L’action du maître d’ouvrage public contre un constructeur se prescrit par dix ans à compter de la réception des travaux, même si elle ne concerne pas un désordre de nature décennale.
Source : CE, 12 avr. 2022, n° 448946
Dans un arrêt du 16 janvier 2020, la Cour de cassation s’est prononcée sur le délai de prescription applicable aux recours entre constructeurs, ou à l’encontre de leurs sous-traitants. Les recours exercés par les constructeurs entre eux relèvent de la prescription quinquennale de droit commun de l’article 2224 du Code Civil et non de la prescription décennale de l’article 1792-4-3 du même code.

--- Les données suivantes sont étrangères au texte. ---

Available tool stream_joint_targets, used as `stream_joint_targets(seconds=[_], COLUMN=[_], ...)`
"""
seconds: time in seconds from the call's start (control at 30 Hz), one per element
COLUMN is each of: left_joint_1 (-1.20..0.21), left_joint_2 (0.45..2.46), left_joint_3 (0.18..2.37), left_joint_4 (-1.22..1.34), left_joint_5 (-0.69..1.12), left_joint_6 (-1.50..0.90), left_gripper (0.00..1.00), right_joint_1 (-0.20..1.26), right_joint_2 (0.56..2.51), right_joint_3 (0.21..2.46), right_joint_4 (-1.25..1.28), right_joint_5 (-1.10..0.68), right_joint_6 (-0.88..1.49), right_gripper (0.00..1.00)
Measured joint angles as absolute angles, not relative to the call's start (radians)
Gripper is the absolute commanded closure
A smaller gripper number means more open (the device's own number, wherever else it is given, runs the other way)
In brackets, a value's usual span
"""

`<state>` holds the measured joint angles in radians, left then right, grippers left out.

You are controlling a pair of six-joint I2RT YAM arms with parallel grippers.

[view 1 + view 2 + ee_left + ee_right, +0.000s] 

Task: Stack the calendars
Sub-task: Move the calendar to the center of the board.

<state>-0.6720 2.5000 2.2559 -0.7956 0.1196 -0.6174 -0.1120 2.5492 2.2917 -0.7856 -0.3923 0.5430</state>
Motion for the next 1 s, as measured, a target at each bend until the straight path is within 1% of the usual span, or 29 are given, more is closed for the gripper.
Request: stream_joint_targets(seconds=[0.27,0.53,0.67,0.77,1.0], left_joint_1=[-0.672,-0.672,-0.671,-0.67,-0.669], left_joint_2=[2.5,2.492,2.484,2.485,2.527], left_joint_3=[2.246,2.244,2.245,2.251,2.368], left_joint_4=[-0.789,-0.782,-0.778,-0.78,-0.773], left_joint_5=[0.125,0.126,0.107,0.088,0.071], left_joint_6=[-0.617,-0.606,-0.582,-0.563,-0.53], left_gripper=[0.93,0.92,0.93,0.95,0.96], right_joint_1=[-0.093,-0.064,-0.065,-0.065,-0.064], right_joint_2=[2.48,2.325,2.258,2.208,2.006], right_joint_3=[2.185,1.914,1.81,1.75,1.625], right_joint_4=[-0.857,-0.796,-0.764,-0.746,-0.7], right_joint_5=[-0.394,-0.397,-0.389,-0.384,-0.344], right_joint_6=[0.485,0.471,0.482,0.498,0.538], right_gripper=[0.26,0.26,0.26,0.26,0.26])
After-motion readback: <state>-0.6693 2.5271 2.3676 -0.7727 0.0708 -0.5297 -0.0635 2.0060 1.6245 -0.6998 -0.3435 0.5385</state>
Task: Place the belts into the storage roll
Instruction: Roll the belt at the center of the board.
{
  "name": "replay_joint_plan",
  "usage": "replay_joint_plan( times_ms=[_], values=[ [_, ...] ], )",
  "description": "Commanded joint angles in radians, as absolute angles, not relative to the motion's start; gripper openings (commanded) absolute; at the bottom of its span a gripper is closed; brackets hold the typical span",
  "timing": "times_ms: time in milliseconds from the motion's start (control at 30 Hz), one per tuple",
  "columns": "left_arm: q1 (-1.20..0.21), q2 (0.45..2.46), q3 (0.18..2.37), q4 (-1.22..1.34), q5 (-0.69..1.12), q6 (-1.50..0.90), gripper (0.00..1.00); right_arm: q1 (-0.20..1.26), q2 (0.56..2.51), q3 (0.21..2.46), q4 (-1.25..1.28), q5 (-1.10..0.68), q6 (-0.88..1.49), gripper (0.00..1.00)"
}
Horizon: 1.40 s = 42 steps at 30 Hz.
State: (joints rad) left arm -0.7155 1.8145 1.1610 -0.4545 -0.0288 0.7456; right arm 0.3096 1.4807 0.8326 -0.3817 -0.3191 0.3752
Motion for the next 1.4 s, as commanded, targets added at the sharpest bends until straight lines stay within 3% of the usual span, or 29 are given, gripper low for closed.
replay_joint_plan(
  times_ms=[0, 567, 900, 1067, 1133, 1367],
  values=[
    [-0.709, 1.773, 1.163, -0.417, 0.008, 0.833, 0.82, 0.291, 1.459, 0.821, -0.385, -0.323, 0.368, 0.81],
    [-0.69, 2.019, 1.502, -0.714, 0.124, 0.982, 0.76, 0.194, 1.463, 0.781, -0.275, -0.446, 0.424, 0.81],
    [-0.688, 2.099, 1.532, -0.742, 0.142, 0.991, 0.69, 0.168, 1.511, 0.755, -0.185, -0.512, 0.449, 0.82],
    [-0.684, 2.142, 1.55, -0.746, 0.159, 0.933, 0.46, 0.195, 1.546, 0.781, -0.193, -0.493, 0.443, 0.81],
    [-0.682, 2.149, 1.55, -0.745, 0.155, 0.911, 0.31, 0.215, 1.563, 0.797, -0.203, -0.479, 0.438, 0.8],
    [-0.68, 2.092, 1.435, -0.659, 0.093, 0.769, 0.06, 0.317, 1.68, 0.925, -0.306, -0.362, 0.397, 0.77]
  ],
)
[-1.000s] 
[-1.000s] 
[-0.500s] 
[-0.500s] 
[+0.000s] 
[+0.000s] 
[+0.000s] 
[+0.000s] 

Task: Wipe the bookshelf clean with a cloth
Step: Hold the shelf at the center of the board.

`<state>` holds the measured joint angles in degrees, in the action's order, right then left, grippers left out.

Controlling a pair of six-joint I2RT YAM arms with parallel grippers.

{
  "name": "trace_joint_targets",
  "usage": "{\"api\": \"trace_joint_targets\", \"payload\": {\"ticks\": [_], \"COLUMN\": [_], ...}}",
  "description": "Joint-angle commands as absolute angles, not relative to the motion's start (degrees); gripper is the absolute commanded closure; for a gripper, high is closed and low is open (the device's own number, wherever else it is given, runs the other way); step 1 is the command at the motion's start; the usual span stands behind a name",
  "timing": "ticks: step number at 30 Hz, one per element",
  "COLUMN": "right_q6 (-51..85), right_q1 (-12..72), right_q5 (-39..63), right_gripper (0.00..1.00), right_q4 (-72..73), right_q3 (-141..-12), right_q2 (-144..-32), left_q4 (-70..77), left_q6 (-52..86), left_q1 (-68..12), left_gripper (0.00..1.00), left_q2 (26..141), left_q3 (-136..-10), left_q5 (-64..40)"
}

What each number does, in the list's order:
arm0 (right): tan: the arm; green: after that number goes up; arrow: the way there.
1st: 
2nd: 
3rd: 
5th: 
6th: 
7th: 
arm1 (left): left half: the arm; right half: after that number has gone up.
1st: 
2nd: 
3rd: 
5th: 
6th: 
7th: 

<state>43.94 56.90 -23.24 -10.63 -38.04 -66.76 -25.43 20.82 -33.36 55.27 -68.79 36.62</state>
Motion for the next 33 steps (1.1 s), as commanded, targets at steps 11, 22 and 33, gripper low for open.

Le Conseil d’Etat est venu préciser que la prescription de droit commun de 5 ans n’avait vocation à s’appliquer qu’aux recours entre constructeurs, mais ne concernait pas l’action en responsabilité engagée par le maître de l’ouvrage public contre un constructeur ou son sous-traitant qui se prescrit par 10 ans à compter de la réception des travaux (C. civ., art. 1792-4-3).
L’arrêt commenté, mentionné aux tables du recueil Lebon, entérine donc le principe récemment rappelé par la Cour de cassation (Cass. 3e civ., 16 janv. 2020, n° 18-25.915).
En l’espèce, un maître de l’ouvrage public avait été définitivement condamné à verser 660 218,26 euros à une entreprise titulaire d’un lot au titre de divers surcoûts.
Le maître d’ouvrage s’est ensuite retourné contre le groupement de maîtrise d’œuvre considérant que ses membres étaient à l’origine des manquements ayant entraîné sa condamnation.
En appel, l’un des membres du groupement a été condamné à garantir intégralement le maître d’ouvrage.
Un pourvoi en cassation a été formé.
Le membre du groupement de maitrise d’œuvre condamné a reproché à la Cour administrative d’appel d’avoir écarté l’application du délai de prescription de 5 ans prévu par l’article 2224 du code civil au profit de celui, décennal, de l’article 1792-4-3.
Son pourvoi a néanmoins été rejeté.
L’article 1792-4-3 du code civil dispose que « en dehors des actions régies par les articles 1792-3, 1792-4-1 et 1792-4-2, les actions en responsabilité dirigées contre les constructeurs désignés aux articles 1792 et 1792-1 et leurs sous-traitants se prescrivent par dix ans à compter de la réception des travaux ». Le Conseil d’État a précisé que ces dispositions avaient vocation à s’appliquer aux actions en responsabilité dirigées par le maître de l’ouvrage contre les constructeurs ou leurs sous-traitants.
En l’espèce, l’action en responsabilité contractuelle sur laquelle la cour administrative d’appel s’est prononcée était dirigée par le maître de l’ouvrage contre certains membres du groupement de maîtrise d’œuvre ayant la qualité de constructeurs au sens de l’article 1792-4-3 du code civil.
Elle relevait donc de cet article, alors même qu’elle ne concernait pas un désordre affectant la solidité de l’ouvrage ou le rendant impropre à sa destination. Le Conseil d’État en déduit que la cour administrative d’appel n’avait pas commis d’erreur de droit.